Exercise directions
Report each line of the data that has "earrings" somewhere in it.

Exercise data
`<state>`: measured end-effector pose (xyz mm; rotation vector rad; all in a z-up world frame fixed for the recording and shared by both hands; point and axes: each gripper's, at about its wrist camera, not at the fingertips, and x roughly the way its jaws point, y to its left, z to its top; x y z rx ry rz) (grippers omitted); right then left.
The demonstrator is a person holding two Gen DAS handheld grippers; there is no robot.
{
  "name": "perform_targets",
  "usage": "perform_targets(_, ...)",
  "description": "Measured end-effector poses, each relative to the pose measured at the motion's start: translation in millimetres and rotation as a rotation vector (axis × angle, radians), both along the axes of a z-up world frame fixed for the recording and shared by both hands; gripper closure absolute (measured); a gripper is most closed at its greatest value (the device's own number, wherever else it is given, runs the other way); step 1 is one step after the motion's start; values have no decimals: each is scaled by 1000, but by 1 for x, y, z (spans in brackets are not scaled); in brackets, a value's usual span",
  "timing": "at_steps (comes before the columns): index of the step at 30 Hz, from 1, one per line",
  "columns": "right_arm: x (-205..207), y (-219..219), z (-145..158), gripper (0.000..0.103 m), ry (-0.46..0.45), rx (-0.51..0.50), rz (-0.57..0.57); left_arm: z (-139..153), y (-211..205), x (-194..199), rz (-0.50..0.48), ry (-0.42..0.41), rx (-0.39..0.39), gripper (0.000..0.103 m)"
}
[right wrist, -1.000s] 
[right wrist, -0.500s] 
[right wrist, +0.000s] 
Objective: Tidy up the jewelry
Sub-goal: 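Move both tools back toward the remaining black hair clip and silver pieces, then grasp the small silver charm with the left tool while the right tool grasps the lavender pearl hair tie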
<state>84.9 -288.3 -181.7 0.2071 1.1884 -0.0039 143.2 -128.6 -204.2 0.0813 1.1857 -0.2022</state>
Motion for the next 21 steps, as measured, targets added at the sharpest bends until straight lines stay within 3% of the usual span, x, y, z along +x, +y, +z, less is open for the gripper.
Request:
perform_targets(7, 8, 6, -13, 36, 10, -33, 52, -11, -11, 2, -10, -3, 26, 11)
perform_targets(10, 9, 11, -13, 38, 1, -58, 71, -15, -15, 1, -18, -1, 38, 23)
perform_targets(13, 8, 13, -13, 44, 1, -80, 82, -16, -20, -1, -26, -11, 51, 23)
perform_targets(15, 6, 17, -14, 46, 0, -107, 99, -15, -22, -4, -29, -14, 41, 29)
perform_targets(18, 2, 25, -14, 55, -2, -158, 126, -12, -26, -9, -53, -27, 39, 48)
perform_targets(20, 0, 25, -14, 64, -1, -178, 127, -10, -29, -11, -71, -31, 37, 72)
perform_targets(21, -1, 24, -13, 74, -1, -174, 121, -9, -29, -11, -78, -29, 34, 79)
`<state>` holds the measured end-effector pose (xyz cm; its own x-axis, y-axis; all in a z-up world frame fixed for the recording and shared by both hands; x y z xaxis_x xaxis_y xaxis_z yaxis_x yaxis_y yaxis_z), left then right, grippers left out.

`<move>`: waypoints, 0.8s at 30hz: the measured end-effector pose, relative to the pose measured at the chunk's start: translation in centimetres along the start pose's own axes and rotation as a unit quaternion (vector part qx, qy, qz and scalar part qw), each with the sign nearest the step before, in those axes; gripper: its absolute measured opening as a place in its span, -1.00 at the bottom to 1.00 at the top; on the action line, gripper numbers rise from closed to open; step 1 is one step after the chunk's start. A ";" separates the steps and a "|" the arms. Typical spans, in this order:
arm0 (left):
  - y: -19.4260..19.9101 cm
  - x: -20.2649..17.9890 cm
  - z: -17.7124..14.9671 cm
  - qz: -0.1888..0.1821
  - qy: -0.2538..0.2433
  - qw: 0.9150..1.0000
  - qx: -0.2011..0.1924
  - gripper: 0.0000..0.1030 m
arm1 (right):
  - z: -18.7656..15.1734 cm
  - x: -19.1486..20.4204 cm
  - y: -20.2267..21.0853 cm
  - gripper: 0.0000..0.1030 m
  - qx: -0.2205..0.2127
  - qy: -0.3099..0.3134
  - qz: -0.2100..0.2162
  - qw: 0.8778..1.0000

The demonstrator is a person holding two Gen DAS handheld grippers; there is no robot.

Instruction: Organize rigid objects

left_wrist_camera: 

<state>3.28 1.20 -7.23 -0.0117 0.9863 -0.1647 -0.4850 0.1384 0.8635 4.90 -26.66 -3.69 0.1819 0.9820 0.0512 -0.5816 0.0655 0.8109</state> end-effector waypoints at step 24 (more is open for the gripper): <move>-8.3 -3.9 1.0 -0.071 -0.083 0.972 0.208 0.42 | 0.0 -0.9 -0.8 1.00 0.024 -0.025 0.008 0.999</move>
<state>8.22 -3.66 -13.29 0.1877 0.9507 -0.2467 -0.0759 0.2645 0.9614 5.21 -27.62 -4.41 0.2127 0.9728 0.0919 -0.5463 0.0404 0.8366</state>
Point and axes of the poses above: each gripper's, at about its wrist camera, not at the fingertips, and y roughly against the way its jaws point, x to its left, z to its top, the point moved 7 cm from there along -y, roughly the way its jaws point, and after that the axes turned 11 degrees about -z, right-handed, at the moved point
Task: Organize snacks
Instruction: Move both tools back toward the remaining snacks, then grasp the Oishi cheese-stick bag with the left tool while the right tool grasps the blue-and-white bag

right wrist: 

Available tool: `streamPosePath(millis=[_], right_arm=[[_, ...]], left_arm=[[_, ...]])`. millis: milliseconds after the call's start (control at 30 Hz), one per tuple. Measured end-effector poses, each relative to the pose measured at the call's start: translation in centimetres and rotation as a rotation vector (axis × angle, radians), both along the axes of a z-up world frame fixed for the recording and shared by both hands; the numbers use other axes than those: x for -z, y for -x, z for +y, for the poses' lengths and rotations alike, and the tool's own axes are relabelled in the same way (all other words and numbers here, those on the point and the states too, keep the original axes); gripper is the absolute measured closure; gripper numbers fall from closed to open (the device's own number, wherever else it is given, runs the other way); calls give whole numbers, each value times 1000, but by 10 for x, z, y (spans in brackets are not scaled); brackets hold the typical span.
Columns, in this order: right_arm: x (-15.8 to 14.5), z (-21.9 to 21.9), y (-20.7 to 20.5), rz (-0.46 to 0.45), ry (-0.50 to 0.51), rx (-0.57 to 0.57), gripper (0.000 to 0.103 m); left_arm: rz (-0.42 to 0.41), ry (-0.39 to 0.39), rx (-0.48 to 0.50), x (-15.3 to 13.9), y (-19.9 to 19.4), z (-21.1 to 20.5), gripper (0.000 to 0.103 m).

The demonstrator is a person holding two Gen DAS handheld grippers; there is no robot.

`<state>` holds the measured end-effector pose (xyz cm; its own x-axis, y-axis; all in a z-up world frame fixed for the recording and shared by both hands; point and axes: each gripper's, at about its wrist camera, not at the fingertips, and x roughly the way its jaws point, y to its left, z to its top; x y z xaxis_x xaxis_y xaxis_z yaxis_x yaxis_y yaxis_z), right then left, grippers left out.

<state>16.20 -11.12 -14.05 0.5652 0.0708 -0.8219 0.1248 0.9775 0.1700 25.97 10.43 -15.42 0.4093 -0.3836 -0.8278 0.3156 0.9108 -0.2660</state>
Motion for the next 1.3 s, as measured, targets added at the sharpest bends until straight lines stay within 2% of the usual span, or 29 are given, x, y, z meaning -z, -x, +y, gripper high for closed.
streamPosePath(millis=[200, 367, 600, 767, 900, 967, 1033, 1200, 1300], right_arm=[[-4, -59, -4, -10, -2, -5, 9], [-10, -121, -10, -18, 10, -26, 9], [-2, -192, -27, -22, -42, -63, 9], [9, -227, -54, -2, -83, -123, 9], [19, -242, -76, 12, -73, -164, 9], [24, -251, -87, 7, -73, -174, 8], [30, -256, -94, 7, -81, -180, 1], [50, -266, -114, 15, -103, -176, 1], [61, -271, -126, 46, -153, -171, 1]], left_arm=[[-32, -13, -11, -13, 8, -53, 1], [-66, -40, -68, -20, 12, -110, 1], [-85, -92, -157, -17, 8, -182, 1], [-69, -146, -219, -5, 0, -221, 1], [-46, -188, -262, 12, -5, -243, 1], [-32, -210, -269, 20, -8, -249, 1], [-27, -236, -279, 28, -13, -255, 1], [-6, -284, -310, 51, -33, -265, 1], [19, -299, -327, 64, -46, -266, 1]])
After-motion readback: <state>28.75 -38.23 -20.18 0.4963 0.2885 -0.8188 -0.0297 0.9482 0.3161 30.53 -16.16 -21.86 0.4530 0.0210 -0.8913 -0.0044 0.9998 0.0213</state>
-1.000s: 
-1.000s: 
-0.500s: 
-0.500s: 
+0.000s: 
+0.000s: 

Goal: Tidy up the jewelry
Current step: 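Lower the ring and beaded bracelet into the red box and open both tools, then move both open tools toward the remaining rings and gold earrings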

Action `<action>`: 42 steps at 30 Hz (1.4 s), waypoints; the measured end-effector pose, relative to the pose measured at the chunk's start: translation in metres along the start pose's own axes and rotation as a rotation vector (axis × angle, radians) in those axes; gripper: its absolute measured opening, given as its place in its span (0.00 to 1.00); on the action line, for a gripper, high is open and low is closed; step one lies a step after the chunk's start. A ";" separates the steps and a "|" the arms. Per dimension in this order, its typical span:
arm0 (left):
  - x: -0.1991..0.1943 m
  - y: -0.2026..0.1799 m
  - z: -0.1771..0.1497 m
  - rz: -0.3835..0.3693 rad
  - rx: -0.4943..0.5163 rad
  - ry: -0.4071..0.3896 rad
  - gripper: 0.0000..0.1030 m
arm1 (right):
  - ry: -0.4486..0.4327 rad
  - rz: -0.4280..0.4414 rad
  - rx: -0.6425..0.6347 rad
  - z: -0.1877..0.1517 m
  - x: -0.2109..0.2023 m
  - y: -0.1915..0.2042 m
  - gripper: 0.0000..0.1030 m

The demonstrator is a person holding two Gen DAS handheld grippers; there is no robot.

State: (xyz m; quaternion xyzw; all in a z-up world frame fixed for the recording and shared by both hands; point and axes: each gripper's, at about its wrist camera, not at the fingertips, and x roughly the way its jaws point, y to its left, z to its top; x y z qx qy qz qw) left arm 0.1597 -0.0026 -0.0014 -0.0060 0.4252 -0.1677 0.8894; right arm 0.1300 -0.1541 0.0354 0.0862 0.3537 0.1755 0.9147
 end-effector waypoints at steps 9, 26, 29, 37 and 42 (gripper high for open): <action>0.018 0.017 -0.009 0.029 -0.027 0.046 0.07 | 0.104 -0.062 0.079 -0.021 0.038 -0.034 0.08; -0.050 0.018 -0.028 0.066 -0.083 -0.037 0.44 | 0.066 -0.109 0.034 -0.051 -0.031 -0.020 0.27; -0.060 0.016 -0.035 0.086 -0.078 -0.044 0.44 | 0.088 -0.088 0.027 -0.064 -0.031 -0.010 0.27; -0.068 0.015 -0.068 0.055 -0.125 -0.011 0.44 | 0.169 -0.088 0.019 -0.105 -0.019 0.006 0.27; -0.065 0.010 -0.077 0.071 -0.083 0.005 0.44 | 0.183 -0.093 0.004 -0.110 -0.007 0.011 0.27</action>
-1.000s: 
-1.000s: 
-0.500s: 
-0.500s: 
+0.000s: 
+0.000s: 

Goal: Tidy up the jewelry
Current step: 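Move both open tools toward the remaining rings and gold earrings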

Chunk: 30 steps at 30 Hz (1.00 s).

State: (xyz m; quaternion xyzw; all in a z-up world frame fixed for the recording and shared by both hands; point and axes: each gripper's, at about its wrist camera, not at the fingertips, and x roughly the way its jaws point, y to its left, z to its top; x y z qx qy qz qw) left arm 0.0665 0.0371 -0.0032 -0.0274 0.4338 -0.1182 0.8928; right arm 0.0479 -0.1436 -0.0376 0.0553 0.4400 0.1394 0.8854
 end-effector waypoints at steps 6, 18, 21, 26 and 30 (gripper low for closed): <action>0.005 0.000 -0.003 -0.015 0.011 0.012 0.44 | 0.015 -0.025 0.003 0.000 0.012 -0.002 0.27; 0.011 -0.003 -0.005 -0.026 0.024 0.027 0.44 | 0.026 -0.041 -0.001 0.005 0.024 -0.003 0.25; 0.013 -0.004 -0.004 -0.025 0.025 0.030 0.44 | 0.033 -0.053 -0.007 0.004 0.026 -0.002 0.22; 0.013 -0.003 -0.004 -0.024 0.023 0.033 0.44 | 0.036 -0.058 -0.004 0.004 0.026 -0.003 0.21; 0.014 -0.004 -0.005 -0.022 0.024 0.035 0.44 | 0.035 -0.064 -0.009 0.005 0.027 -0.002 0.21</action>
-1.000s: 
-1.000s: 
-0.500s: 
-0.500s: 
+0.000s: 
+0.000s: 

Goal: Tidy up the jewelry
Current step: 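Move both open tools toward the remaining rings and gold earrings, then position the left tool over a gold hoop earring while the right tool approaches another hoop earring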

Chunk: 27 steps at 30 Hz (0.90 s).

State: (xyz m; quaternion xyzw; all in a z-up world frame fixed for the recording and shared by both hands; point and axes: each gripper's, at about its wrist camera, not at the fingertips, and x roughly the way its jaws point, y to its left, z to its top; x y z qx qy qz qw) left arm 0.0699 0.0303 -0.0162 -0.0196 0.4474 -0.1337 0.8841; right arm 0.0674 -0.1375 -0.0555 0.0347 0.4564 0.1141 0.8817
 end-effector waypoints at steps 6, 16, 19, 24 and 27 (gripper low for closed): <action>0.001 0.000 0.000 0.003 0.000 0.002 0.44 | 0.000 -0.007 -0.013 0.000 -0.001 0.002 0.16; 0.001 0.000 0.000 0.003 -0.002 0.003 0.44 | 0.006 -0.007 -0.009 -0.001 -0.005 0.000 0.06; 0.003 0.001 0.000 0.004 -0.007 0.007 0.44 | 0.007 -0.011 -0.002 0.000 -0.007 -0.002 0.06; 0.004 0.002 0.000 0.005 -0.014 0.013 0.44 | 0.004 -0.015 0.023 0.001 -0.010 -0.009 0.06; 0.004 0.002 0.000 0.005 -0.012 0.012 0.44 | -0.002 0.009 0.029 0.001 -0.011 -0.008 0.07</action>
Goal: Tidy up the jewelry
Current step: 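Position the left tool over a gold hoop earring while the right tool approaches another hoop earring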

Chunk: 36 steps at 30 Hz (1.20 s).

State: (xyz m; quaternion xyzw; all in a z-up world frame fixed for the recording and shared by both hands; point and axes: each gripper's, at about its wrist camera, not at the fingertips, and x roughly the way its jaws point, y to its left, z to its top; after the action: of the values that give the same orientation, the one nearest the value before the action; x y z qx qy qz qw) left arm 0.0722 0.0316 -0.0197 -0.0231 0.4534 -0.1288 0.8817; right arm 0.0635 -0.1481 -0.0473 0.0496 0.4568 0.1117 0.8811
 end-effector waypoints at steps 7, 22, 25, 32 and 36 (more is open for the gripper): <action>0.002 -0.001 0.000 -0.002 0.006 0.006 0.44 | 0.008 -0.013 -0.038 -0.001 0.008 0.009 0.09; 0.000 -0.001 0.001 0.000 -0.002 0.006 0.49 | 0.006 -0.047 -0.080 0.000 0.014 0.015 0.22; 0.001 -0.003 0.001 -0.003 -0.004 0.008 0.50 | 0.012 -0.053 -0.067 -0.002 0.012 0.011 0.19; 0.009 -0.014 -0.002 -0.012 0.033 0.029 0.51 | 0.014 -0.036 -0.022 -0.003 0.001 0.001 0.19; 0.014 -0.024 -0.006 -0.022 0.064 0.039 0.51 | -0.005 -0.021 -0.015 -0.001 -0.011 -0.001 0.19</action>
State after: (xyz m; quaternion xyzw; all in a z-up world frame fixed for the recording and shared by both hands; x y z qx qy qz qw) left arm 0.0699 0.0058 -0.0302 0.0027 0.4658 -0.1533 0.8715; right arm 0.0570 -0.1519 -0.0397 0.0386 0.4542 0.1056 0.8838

Exercise solution
Current step: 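Lower the ring and beaded bracelet into the red box and open both tools, then move both open tools toward the remaining rings and gold earrings
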Current step: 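Move both open tools toward the remaining rings and gold earrings
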Current step: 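Move both open tools toward the remaining rings and gold earrings, then position the left tool over a gold hoop earring while the right tool approaches another hoop earring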

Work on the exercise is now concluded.